**YOUR TASK**
From the data that follows, set down exactly the lines from the one with "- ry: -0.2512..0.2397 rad" through the one with "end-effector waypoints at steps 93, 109", counting both. Pictures stay out.

[Collected data]
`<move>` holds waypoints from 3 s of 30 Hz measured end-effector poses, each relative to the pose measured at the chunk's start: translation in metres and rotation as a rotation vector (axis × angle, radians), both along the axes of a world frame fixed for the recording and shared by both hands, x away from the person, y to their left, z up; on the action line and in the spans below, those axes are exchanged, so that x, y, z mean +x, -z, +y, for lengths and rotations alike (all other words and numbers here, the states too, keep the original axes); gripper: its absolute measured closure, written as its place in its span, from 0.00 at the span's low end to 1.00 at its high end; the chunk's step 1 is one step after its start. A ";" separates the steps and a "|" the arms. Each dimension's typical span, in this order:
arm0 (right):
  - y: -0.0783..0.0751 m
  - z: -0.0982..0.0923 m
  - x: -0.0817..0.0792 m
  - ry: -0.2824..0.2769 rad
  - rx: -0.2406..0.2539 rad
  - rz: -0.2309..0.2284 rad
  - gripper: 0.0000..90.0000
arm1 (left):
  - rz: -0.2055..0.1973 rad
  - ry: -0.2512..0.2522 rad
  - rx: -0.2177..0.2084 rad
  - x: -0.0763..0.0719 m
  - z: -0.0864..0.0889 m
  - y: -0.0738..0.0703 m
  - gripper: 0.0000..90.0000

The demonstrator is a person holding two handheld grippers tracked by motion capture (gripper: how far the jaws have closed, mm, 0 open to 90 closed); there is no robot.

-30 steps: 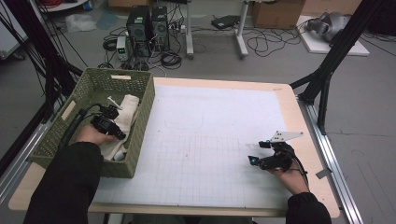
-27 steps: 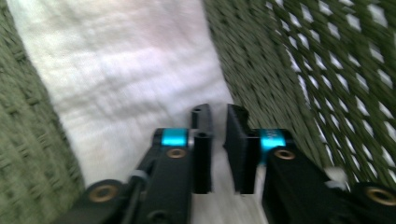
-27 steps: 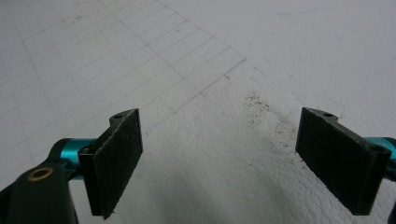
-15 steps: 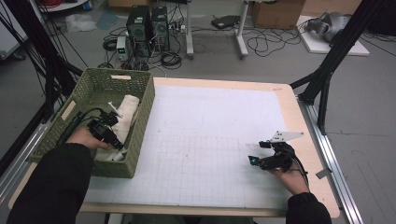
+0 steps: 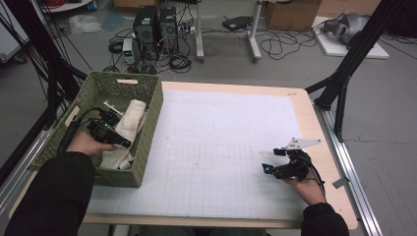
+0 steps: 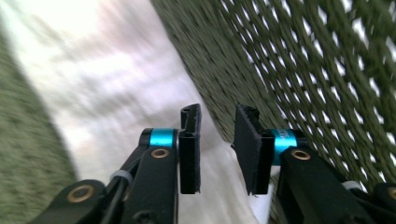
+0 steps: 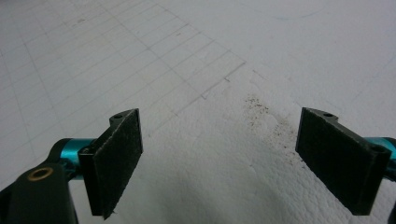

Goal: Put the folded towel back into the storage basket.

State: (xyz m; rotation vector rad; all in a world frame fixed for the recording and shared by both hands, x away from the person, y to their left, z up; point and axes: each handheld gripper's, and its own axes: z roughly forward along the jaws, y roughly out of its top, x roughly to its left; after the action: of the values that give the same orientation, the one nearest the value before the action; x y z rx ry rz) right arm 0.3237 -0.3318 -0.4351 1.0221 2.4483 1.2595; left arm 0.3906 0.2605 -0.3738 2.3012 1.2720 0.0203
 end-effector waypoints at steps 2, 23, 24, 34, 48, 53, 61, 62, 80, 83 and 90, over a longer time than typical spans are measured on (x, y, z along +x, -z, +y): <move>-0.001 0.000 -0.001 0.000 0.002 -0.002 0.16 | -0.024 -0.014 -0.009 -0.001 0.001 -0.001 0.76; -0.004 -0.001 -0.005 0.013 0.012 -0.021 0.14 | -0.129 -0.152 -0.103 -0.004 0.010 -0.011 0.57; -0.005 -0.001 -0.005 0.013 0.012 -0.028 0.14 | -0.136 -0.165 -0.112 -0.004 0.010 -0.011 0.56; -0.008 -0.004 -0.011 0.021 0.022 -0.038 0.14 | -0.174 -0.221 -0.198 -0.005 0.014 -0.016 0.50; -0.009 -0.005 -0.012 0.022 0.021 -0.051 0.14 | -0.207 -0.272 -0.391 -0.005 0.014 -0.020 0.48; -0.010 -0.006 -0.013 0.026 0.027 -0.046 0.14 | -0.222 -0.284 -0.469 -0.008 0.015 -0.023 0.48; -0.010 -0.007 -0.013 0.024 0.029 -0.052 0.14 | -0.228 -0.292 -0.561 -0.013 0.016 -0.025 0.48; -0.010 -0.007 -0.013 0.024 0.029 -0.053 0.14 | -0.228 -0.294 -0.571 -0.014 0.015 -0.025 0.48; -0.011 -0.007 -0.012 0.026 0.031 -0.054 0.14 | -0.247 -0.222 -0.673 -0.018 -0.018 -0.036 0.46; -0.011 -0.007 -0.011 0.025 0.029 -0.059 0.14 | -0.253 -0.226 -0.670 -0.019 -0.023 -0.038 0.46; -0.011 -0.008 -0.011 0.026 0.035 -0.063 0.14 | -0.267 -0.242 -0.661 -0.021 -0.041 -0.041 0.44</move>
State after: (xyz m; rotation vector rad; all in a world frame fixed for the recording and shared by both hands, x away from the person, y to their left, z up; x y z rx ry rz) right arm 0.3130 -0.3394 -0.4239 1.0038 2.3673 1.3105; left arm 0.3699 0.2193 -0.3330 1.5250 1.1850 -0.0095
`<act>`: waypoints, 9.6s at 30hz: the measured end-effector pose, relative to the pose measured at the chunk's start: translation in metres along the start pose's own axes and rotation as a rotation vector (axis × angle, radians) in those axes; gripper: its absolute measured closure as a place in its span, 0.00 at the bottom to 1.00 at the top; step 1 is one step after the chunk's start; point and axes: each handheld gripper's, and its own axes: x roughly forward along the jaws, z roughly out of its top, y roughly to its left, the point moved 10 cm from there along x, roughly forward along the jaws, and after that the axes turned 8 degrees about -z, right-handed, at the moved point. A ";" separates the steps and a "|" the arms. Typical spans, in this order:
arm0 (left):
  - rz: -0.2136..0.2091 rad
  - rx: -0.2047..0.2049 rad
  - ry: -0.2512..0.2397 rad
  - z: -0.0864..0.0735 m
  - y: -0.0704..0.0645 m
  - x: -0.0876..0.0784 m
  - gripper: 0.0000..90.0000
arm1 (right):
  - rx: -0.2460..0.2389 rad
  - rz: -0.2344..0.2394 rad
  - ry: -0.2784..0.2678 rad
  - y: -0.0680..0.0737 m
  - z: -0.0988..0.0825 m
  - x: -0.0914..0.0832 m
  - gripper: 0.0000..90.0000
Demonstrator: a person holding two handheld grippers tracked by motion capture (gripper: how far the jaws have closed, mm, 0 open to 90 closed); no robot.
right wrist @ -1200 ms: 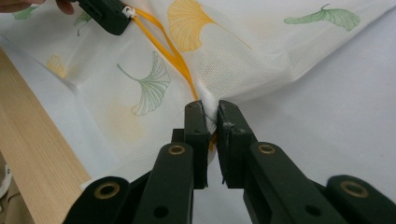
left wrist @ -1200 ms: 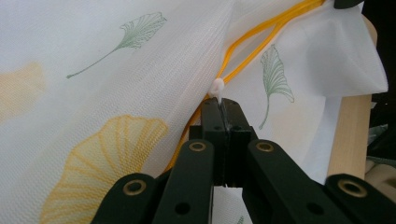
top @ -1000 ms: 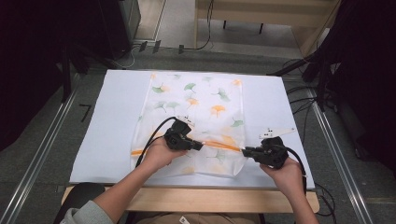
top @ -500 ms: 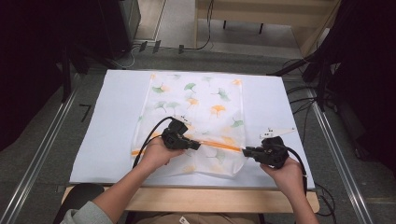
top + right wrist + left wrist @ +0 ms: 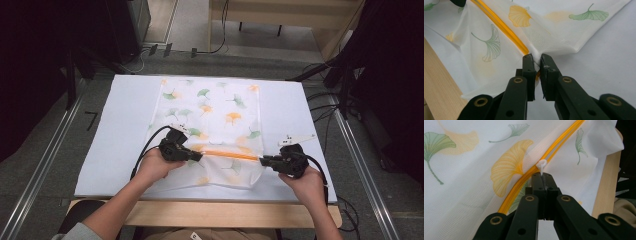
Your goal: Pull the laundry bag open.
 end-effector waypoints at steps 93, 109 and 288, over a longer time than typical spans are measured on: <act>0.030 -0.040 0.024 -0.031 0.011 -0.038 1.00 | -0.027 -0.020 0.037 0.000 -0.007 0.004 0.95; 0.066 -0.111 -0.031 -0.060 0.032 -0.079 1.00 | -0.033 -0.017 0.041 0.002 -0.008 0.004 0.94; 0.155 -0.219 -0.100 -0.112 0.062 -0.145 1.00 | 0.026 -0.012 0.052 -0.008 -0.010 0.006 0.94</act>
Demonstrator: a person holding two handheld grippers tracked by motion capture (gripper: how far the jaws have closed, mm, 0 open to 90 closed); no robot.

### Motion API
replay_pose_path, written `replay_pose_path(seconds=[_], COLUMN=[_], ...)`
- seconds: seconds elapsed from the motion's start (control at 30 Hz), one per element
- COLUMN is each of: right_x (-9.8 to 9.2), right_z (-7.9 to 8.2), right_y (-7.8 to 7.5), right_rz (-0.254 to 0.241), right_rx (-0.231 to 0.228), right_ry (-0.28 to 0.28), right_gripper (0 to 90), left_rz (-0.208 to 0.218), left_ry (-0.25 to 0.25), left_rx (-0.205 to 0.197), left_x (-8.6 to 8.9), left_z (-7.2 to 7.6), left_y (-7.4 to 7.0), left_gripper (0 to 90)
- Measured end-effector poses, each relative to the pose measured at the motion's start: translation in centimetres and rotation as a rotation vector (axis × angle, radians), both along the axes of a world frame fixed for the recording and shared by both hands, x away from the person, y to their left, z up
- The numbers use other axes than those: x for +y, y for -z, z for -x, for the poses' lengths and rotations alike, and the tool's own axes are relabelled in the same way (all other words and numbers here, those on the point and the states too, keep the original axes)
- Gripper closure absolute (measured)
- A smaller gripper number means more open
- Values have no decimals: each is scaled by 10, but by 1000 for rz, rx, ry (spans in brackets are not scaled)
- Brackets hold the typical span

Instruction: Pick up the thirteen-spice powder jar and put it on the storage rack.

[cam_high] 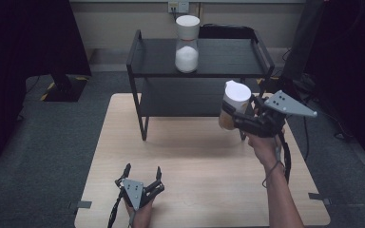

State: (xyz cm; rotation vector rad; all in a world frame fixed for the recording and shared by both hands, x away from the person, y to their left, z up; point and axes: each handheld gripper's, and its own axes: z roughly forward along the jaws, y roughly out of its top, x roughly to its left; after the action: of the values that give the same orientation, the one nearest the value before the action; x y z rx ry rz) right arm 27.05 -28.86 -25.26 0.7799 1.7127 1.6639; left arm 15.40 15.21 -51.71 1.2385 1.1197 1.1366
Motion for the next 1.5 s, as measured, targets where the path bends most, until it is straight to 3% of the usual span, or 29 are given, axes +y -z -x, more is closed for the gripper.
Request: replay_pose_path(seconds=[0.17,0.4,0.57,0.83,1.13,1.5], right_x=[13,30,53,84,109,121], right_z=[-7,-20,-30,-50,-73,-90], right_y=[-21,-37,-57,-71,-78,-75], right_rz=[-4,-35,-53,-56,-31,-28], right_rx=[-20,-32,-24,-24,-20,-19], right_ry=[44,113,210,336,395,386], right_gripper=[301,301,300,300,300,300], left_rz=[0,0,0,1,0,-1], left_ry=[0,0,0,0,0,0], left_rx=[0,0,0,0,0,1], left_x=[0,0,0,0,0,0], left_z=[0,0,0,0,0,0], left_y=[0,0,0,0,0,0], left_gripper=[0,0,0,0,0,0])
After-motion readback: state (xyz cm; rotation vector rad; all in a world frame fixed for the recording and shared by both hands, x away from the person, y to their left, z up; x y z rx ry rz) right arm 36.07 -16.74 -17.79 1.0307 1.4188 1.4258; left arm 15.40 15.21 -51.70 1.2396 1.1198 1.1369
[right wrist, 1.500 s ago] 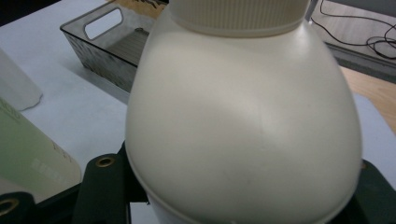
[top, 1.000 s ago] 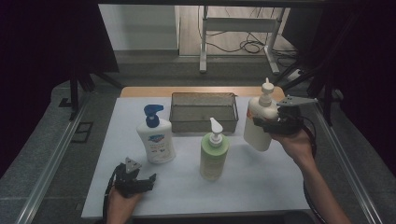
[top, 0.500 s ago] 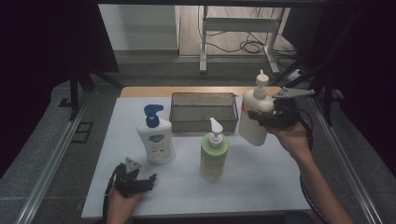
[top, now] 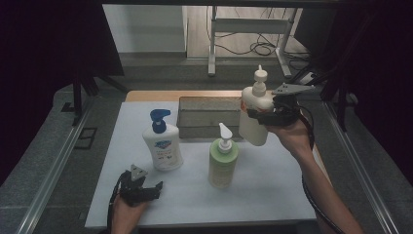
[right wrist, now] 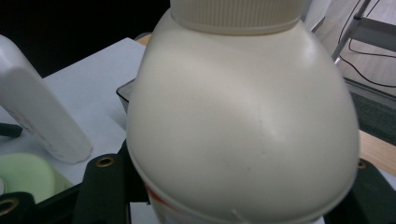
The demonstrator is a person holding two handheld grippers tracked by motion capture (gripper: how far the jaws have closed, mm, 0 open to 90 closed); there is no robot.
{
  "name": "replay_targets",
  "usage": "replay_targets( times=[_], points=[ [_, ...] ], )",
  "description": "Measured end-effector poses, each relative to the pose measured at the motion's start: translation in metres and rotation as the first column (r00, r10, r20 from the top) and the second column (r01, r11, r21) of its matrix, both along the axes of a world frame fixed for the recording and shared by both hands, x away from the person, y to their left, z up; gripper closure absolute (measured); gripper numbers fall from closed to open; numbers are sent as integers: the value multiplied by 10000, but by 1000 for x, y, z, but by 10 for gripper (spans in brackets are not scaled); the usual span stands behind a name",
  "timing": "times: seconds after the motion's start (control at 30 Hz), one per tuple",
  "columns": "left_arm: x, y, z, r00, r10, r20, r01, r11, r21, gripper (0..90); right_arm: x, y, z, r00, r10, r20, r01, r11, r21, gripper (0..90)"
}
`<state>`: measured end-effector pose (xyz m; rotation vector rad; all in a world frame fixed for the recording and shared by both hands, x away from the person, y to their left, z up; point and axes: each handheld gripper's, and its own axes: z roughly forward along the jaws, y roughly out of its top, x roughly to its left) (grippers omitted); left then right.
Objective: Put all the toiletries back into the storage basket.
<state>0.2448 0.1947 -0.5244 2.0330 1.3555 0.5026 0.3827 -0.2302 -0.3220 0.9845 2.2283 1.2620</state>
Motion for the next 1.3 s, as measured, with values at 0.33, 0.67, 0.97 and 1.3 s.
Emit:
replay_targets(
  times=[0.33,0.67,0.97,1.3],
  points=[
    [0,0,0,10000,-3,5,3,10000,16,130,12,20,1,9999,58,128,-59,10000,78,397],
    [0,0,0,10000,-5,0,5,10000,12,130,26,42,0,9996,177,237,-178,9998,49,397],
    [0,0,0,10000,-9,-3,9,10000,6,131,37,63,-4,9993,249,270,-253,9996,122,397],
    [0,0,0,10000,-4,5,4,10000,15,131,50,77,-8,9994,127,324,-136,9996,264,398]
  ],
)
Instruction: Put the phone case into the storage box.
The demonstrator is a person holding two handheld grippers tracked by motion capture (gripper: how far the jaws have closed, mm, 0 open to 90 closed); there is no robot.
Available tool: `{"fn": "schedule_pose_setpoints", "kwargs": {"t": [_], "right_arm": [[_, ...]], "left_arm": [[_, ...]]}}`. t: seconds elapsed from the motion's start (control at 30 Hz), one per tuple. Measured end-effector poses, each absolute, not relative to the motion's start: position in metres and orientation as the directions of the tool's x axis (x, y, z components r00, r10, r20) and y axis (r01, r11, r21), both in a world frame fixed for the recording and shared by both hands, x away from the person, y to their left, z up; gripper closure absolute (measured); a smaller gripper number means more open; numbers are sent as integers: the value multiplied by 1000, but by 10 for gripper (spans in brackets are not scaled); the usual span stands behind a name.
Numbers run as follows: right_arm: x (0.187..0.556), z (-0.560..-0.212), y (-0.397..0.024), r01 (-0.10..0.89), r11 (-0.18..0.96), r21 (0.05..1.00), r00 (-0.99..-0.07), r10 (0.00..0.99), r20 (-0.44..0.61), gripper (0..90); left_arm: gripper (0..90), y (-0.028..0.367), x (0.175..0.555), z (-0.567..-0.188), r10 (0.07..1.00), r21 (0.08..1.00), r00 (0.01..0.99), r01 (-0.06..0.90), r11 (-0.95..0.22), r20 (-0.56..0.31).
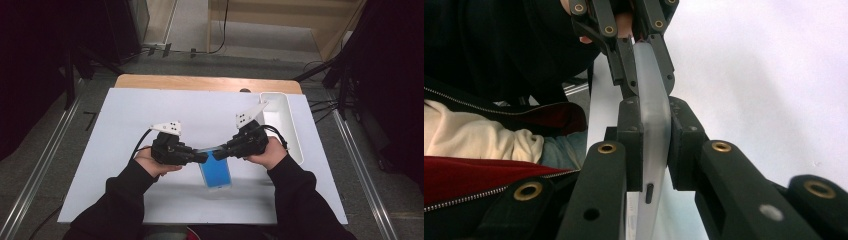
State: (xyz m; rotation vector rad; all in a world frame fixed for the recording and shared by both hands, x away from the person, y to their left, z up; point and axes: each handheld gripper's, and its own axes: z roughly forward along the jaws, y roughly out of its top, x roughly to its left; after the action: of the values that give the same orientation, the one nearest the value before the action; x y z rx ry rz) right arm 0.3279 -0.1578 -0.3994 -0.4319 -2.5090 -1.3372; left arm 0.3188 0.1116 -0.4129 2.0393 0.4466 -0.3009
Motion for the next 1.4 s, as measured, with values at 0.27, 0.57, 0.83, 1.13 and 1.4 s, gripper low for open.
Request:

**EXERCISE RESULT**
  - ry: -0.2512..0.2397 rad
  - z: -0.0864..0.0735 m
  - y: -0.0704..0.0645 m
  - x: -0.0876..0.0784 m
  - gripper: 0.0000..90.0000
arm1 (right):
  - rx: -0.2460..0.2389 rad
  - rz: -0.2344..0.2394 rad
  - ry: -0.2784..0.2678 rad
  - y: -0.0680..0.0737 m
  - z: -0.0988..0.0825 m
  - x: -0.0914..0.0832 m
  - gripper: 0.0000..90.0000
Demonstrator: a person holding two handheld grippers tracked by motion capture (gripper: how far the jaws have closed, mm, 0 open to 90 closed); no robot.
right wrist @ -1200 ms: 
left wrist @ -1200 ms: 
top @ -1000 ms: 
top @ -500 ms: 
top + right wrist + left wrist @ +0 ms: 
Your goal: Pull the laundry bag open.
 end-effector waypoints at steps 93, 109 and 288, over a longer time than typical spans are measured on: <act>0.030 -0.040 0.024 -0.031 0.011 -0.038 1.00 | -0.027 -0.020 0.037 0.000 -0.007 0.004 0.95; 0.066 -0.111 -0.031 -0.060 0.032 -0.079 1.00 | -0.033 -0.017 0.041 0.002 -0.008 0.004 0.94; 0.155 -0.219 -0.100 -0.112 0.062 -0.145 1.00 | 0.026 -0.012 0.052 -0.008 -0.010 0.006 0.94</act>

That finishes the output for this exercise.